- The purpose of this web application is to collect data for Nike products from amazon.com and nike.com, analyze the data, and then present the data for the user to compare the prices on the two websites.
- The user can then search the results using specific details such as product descriptions, prices or ratings.
- The average prices of a particular product on amazon.com and nike.com are calculated and then visualized as a bar chart.
- AngularJS 1.x
- Python Flask, requests, beautifulSoup
- Bootstrap
- D3.js
- Angular Material
This app uses python’s flask to implement the server so install flask if necessary. To get started, clone the repository, and run python app.py:
git clone <this repo>
cd <this project folder>
python app.py
This will start a web server on port 5000.
Python modules were used to build the server, scrape the data, and perform the data analysis. The server was implemented with flask and bs4 was used to scrape data from amazon.com and nike.com. Given a keyword, the bs4 makes search requests to amazon.com and nike.com by passing the keyword as a query string in the URL. It then downloads the returned HTML files and selects from the HTML tree the required HTML elements with certain classes and/or attributes. The selected relevant data is then saved into a JSON file to be used as the model in Angular’s MVC.
The application itself was built with AngularJS and the user interface was designed with twitter’s bootstrap. Angular Material was conveniently used to build most of the UI features. D3.js is used to draw the bar chart using the average prices from Nike.com every time a product is searched
After searching for a product for the first time, the browser caches the JSON files and so the same results will appear for a different product unless the developer tools in chrome is opened while searching.
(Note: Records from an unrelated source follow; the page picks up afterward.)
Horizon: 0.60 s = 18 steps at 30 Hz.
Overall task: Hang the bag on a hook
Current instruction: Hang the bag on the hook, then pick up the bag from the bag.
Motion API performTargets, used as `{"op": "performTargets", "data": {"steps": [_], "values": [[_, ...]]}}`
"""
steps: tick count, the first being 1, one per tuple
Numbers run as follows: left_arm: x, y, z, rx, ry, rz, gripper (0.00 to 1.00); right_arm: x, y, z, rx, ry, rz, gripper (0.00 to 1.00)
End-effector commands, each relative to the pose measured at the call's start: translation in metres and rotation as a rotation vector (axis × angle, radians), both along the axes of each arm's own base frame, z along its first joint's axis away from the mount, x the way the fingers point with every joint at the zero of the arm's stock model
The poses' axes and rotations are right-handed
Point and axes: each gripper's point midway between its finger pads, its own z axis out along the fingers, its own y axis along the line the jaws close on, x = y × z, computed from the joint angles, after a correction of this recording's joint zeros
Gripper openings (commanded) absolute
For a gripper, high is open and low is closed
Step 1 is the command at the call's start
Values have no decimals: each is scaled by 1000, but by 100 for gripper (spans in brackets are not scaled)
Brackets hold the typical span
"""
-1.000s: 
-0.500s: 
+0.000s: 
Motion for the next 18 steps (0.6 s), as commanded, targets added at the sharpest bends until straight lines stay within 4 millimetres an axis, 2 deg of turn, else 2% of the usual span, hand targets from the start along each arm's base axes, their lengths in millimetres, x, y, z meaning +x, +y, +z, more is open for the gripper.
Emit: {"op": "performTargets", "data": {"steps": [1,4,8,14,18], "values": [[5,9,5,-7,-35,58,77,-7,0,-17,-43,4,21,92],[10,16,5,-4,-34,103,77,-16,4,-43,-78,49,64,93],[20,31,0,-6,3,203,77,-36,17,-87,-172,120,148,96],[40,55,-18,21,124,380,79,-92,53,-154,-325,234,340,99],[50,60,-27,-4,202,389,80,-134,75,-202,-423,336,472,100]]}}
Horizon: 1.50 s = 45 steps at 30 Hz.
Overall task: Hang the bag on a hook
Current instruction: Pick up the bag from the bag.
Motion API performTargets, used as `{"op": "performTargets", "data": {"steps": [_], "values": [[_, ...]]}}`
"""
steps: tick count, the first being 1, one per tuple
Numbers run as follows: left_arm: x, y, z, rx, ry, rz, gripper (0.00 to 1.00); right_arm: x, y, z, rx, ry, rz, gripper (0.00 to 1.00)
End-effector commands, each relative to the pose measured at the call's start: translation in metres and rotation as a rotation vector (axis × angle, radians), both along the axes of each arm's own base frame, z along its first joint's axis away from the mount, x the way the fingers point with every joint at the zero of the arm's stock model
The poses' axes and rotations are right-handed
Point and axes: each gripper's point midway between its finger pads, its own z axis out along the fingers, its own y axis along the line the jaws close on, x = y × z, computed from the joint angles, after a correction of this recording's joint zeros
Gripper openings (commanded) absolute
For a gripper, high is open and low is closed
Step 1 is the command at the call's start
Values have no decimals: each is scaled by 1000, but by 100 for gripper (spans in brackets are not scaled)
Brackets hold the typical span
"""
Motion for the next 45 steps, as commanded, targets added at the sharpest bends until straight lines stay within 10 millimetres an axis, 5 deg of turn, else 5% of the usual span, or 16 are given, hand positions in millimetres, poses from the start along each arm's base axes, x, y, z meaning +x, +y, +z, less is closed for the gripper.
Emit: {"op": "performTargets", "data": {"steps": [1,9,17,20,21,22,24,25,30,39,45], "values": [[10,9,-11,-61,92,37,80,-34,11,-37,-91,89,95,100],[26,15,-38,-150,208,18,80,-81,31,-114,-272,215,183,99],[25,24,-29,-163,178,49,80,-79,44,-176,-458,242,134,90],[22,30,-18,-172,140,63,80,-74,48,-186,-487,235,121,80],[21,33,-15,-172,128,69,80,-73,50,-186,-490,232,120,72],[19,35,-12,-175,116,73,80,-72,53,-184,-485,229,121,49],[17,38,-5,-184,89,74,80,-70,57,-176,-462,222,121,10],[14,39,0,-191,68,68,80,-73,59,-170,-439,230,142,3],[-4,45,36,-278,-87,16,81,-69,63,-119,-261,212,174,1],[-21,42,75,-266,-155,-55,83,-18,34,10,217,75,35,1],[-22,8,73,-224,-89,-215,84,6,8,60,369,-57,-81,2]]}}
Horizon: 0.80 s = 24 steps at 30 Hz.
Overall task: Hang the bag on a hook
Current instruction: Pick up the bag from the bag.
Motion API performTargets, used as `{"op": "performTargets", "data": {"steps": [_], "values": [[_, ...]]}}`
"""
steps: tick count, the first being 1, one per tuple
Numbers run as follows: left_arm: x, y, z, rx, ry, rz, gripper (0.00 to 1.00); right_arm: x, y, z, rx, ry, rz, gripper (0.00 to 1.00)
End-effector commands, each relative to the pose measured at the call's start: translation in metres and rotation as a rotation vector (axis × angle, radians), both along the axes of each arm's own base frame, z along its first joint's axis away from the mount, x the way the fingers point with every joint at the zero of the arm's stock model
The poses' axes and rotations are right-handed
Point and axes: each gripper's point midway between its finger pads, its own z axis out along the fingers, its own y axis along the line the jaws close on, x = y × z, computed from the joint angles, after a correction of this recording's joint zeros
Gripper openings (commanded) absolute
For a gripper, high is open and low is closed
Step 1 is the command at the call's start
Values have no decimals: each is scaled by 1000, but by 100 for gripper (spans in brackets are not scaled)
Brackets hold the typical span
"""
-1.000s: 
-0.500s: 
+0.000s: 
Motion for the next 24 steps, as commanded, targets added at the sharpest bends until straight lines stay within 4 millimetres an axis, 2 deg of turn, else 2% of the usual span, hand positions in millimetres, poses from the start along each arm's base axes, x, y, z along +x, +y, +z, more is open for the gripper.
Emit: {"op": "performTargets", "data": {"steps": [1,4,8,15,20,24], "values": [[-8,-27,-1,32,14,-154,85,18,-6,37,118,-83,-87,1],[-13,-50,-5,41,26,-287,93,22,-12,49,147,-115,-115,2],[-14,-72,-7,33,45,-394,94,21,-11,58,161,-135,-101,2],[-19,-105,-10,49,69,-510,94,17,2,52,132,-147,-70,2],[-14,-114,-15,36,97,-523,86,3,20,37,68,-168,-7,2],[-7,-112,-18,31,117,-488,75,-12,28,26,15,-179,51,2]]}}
For further improvements, the program should version the JSON files.
Developing a strategy to scrape nike.com was much less time consuming than developing a way to scrape amazon.com. The HTML class names for the prices on Amazon are not consistent and so given some keywords the program will return an error as it will not be able to scrape any data. For further improvements, the scraping method should be revised so that it can detect different HTML class names and scrape the data accordingly.